━━━━━ DATA TO PROCESS ━━━━━

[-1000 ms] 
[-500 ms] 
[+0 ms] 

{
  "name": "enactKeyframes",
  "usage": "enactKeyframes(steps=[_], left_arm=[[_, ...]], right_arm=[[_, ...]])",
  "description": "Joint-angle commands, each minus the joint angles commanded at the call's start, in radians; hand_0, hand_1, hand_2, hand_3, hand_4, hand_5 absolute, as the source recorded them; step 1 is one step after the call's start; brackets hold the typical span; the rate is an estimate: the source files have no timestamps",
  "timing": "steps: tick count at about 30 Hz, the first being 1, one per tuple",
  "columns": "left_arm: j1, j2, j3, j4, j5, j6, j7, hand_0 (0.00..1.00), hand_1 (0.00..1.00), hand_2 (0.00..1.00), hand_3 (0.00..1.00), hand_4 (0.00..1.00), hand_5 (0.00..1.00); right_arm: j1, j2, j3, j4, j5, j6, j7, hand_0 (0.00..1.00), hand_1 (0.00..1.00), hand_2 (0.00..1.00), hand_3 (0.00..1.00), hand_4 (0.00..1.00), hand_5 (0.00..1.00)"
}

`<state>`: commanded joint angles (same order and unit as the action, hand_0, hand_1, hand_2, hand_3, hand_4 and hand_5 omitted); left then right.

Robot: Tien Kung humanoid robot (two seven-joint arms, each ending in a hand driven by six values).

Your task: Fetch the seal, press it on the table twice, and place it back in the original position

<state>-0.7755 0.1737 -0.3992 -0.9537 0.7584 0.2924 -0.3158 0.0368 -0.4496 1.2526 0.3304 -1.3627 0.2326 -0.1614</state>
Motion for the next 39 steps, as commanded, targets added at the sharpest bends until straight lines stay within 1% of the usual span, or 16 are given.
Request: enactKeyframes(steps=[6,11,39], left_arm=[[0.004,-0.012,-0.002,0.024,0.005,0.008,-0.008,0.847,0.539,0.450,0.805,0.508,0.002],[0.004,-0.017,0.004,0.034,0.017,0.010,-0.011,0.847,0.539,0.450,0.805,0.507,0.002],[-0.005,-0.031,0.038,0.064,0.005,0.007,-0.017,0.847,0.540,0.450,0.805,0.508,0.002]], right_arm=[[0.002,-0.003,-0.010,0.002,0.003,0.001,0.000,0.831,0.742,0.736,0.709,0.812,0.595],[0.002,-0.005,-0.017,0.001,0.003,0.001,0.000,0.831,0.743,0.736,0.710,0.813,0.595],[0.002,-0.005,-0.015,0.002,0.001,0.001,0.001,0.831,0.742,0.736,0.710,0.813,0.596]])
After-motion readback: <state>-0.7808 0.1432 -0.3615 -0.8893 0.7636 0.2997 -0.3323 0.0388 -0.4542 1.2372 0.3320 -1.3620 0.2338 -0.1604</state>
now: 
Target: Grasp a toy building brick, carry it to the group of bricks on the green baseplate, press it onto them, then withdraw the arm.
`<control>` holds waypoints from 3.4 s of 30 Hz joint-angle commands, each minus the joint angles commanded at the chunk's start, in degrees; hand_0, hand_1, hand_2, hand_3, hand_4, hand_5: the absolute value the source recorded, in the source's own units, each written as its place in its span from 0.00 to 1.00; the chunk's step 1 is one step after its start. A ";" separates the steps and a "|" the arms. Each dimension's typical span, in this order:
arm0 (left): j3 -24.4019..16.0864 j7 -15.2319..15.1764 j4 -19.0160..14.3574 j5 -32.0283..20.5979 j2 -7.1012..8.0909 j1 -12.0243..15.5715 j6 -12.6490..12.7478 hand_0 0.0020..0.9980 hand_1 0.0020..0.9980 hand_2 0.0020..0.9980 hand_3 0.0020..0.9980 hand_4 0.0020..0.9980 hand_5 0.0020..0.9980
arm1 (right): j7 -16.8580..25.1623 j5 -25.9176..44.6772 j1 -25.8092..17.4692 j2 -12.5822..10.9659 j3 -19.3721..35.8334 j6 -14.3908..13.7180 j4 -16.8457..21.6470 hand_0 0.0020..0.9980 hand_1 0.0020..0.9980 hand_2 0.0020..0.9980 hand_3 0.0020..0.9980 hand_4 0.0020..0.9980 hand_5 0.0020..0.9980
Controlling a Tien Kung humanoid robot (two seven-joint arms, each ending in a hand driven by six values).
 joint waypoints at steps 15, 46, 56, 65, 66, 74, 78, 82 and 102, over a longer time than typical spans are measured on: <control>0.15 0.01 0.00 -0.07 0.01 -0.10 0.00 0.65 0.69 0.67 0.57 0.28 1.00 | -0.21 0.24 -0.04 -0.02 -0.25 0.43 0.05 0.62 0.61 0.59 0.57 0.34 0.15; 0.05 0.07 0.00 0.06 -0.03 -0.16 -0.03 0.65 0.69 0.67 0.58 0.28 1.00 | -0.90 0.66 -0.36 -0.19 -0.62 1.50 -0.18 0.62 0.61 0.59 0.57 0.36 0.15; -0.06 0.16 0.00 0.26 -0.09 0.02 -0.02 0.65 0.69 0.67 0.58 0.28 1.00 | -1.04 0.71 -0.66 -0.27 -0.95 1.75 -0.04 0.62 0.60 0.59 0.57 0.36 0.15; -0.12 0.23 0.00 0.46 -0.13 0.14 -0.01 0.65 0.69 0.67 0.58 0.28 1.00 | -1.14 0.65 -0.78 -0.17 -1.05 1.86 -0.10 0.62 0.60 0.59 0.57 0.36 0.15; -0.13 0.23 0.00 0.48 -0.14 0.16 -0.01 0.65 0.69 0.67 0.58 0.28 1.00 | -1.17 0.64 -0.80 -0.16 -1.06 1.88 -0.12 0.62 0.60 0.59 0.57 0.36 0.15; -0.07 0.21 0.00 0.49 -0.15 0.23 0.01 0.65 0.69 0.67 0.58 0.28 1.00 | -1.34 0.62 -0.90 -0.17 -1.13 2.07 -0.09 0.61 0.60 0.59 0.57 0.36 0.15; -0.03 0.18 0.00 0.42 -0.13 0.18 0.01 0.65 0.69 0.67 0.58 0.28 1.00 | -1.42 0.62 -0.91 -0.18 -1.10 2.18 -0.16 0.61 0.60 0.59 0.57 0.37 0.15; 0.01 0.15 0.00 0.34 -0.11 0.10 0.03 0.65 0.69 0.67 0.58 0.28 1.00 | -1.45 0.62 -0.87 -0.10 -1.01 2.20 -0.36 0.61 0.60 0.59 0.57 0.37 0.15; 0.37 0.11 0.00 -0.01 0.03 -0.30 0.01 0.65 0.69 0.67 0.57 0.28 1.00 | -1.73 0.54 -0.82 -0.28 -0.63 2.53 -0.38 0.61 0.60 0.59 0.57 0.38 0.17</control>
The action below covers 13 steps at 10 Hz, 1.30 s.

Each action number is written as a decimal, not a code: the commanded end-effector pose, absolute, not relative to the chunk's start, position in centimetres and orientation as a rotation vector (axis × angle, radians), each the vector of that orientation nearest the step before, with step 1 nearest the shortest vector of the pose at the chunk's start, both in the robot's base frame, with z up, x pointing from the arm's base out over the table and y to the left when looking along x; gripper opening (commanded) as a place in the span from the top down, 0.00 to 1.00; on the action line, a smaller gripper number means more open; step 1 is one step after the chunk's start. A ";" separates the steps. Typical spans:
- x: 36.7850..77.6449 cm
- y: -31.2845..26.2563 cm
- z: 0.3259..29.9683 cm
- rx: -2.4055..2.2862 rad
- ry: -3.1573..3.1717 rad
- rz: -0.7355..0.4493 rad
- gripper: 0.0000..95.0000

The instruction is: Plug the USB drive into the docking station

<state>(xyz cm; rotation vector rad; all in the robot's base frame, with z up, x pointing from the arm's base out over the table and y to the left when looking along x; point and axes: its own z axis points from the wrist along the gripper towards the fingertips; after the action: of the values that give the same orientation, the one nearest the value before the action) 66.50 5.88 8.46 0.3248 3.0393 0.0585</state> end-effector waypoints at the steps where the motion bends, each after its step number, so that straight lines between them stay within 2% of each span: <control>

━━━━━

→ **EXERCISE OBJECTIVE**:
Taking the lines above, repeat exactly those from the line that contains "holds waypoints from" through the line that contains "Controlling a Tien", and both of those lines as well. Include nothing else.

→ **WRITTEN RESPONSE**:
`<control>` holds waypoints from 3.4 s of 30 Hz joint-angle commands, each minus the joint angles commanded at the chunk's start, in degrees; hand_0, hand_1, hand_2, hand_3, hand_4, hand_5: the absolute value the source recorded, in the source's own units, each written as its place in its span from 0.00 to 1.00; the chunk's step 1 is one step after its start. A ";" separates the steps and a "|" the arms. Each dimension's typical span, in this order:
arm0 (left): j3 -24.4019..16.0864 j7 -15.2319..15.1764 j4 -19.0160..14.3574 j5 -32.0283..20.5979 j2 -7.1012..8.0909 j1 -12.0243..15.5715 j6 -12.6490..12.7478 hand_0 0.0020..0.9980 hand_1 0.0020..0.9980 hand_2 0.0020..0.9980 hand_3 0.0020..0.9980 hand_4 0.0020..0.9980 hand_5 0.0020..0.9980
arm1 (right): j7 -16.8580..25.1623 j5 -25.9176..44.6772 j1 -25.8092..17.4692 j2 -12.5822..10.9659 j3 -19.3721..35.8334 j6 -14.3908..13.7180 j4 -16.8457..21.6470 hand_0 0.0020..0.9980 hand_1 0.0020..0.9980 hand_2 0.0020..0.9980 hand_3 0.0020..0.9980 hand_4 0.0020..0.9980 hand_5 0.0020..0.9980
Controlling a Tien Kung humanoid robot (two seven-joint arms, each ending in a hand driven by six values).

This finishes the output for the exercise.